• EXERCISE: Copy all lines below that use the word "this".

EXTRACTED INFORMATION START

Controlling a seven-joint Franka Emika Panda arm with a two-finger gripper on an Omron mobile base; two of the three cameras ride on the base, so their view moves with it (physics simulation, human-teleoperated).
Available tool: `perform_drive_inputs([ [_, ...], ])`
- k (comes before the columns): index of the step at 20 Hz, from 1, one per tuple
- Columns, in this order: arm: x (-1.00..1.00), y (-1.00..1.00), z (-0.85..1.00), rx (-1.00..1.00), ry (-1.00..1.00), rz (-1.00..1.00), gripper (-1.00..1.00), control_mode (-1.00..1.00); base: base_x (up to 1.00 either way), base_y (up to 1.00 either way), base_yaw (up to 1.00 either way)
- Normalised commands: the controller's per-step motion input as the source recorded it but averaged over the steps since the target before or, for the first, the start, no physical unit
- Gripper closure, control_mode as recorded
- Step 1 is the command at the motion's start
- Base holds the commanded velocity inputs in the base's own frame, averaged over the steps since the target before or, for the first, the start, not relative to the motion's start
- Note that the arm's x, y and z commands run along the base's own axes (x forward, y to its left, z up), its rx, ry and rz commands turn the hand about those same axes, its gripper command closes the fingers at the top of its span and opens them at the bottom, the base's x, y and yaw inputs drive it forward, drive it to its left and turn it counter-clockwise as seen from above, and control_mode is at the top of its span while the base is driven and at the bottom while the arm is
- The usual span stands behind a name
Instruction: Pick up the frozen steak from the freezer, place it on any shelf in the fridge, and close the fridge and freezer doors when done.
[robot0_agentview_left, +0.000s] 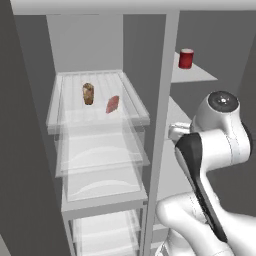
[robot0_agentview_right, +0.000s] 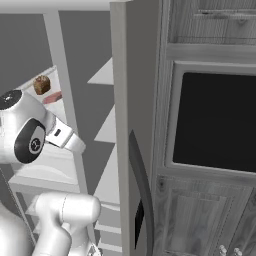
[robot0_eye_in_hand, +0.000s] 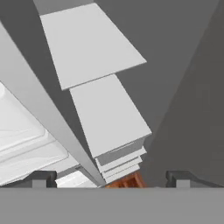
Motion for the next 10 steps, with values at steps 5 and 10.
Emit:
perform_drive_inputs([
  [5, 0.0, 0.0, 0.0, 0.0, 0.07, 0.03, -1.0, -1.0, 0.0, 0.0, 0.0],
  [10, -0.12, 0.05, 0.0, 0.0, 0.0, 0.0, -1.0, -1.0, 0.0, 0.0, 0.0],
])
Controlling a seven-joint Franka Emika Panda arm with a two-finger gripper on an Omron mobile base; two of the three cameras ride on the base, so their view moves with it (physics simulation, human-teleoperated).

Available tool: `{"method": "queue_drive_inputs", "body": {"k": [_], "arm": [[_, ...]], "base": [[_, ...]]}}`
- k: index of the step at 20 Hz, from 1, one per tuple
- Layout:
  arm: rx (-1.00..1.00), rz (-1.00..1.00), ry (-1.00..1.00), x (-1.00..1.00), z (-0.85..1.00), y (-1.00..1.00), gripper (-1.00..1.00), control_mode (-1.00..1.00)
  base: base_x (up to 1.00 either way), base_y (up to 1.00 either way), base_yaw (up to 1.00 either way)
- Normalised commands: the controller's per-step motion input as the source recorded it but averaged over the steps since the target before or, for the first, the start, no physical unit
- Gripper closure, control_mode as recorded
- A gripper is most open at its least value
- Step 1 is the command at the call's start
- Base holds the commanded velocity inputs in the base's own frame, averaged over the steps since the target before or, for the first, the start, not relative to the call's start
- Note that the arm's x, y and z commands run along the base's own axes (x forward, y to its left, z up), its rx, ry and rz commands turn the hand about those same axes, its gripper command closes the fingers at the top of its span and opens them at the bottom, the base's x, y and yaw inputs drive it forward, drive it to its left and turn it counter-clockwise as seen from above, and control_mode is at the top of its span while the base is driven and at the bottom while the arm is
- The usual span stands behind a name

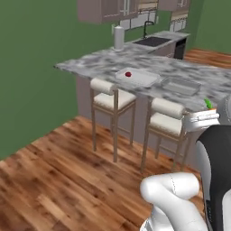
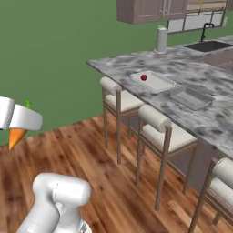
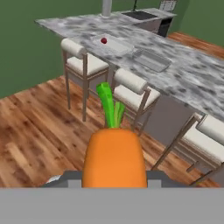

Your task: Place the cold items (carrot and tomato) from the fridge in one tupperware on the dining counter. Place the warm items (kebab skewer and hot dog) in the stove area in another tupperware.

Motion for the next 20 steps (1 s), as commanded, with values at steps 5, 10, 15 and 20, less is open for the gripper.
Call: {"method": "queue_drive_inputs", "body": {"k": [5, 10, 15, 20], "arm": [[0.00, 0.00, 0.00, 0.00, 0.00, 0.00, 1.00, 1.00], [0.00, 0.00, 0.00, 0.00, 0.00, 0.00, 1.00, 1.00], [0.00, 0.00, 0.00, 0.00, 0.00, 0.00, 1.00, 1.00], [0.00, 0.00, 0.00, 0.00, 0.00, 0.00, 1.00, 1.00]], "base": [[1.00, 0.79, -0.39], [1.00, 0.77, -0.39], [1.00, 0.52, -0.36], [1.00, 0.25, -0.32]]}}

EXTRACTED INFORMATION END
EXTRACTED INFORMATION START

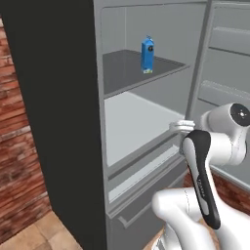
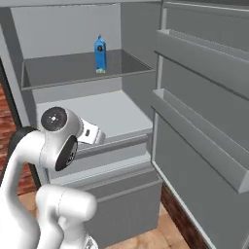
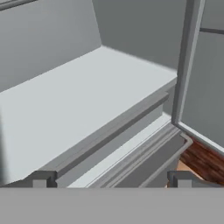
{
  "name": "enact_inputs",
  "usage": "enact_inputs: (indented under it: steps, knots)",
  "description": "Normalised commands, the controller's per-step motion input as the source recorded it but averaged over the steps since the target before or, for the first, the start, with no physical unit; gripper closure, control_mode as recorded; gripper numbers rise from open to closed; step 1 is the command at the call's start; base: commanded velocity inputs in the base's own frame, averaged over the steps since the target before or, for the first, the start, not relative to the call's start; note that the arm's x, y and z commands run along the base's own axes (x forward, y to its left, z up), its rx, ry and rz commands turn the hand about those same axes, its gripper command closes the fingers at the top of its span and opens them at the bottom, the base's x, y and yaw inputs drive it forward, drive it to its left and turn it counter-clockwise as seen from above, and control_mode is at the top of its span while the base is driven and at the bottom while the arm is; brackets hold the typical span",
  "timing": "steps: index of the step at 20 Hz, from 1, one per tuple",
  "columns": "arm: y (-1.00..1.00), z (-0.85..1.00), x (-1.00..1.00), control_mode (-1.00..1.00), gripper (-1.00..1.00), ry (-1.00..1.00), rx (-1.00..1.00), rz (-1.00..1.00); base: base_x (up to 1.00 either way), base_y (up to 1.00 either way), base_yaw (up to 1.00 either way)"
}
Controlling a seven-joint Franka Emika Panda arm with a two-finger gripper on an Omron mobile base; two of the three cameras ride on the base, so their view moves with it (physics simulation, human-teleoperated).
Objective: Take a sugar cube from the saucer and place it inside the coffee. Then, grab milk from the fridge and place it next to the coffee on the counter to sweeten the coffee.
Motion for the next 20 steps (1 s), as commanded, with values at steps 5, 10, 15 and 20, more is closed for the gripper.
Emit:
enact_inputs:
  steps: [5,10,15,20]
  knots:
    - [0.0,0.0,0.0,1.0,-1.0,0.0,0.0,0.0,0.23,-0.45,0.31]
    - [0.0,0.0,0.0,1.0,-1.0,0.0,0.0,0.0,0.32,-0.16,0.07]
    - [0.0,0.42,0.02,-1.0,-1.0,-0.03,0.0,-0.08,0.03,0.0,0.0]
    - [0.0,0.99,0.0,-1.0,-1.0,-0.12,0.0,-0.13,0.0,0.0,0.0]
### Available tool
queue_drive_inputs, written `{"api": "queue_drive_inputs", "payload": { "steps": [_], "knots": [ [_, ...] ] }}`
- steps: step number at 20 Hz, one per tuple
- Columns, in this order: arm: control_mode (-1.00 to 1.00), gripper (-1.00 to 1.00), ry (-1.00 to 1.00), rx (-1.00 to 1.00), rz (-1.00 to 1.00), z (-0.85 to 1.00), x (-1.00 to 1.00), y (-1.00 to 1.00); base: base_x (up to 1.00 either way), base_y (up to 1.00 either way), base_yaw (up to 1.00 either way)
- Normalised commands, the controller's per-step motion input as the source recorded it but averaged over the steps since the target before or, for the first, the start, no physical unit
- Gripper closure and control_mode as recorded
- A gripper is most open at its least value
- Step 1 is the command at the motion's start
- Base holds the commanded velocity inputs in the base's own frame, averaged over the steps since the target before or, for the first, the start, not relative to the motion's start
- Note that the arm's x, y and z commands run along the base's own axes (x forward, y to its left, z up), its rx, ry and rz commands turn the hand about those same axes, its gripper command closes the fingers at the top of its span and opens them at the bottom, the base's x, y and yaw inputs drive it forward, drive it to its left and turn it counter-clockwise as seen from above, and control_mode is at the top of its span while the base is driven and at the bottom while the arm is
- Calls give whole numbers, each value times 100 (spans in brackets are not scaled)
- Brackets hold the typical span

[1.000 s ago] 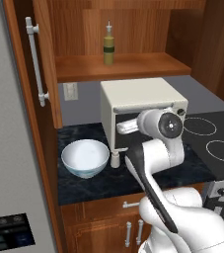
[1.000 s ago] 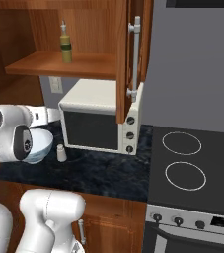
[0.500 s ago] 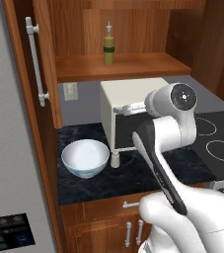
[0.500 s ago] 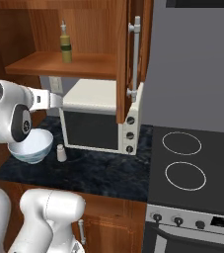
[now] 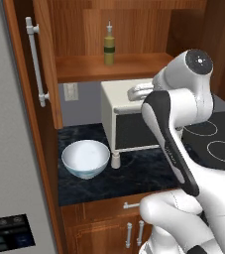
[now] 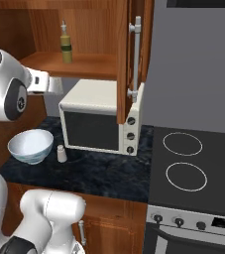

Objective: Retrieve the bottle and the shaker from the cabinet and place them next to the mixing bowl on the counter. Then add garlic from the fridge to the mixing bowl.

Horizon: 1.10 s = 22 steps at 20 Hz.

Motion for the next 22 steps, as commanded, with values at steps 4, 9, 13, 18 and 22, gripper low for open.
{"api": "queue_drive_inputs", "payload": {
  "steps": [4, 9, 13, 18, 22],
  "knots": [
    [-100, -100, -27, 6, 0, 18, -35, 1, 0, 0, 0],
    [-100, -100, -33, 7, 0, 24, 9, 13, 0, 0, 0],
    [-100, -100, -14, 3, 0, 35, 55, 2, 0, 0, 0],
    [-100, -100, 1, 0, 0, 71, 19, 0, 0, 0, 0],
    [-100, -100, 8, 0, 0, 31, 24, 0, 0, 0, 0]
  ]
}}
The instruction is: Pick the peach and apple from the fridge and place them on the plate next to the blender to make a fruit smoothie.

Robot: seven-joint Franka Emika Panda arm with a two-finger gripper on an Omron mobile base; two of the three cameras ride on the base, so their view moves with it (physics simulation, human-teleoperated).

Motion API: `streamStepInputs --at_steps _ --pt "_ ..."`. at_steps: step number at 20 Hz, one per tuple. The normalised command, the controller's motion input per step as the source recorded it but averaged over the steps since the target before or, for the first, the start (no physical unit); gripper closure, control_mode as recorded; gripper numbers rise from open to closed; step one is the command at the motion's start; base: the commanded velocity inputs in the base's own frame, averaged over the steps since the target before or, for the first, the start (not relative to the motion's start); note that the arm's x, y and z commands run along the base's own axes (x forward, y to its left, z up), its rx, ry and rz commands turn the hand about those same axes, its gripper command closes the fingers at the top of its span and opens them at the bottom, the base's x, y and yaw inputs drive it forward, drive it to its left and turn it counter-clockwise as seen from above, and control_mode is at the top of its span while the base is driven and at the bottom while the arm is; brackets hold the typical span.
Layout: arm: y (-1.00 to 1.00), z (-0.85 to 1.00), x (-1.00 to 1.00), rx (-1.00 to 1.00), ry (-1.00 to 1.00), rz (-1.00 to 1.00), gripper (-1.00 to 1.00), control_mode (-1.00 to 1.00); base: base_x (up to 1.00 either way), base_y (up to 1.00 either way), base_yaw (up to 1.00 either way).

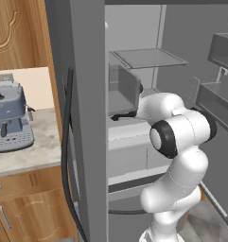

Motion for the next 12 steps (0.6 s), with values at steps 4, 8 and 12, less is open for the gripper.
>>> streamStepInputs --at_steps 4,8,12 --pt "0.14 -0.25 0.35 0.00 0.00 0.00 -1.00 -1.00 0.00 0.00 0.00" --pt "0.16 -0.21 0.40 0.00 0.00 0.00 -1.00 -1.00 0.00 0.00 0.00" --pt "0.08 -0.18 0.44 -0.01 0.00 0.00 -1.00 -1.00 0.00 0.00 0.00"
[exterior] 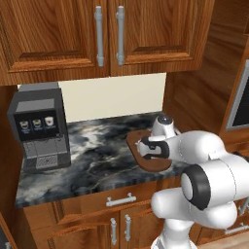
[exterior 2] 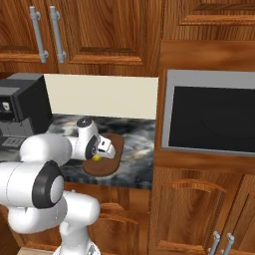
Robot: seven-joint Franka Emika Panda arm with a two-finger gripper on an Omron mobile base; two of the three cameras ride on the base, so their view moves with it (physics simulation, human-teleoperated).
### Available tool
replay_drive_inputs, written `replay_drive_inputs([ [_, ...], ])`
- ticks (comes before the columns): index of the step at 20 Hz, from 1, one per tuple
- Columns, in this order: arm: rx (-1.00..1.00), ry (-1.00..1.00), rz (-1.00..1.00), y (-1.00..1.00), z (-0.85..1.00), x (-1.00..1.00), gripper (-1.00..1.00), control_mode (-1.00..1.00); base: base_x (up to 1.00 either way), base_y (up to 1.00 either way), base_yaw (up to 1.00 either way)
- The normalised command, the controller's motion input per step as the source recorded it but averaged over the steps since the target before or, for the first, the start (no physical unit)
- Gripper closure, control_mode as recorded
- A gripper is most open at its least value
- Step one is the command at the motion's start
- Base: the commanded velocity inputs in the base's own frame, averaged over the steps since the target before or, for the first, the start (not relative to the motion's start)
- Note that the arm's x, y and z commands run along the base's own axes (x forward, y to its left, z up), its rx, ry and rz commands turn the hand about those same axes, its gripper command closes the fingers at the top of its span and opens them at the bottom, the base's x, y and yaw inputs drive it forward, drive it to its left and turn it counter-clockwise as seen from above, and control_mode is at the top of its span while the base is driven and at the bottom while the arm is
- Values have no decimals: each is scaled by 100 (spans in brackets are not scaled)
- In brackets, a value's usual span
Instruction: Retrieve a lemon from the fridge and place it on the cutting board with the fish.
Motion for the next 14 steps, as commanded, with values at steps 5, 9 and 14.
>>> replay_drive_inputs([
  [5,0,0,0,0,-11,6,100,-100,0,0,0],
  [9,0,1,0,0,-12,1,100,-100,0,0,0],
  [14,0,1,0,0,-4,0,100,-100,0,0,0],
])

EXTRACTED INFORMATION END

• REPLY TO THE TASK:
- Columns, in this order: arm: x (-1.00..1.00), y (-1.00..1.00), z (-0.85..1.00), rx (-1.00..1.00), ry (-1.00..1.00), rz (-1.00..1.00), gripper (-1.00..1.00), control_mode (-1.00..1.00); base: base_x (up to 1.00 either way), base_y (up to 1.00 either way), base_yaw (up to 1.00 either way)
- Columns, in this order: arm: control_mode (-1.00 to 1.00), gripper (-1.00 to 1.00), ry (-1.00 to 1.00), rx (-1.00 to 1.00), rz (-1.00 to 1.00), z (-0.85 to 1.00), x (-1.00 to 1.00), y (-1.00 to 1.00); base: base_x (up to 1.00 either way), base_y (up to 1.00 either way), base_yaw (up to 1.00 either way)
- Columns, in this order: arm: rx (-1.00..1.00), ry (-1.00..1.00), rz (-1.00..1.00), y (-1.00..1.00), z (-0.85..1.00), x (-1.00..1.00), gripper (-1.00..1.00), control_mode (-1.00..1.00); base: base_x (up to 1.00 either way), base_y (up to 1.00 either way), base_yaw (up to 1.00 either way)

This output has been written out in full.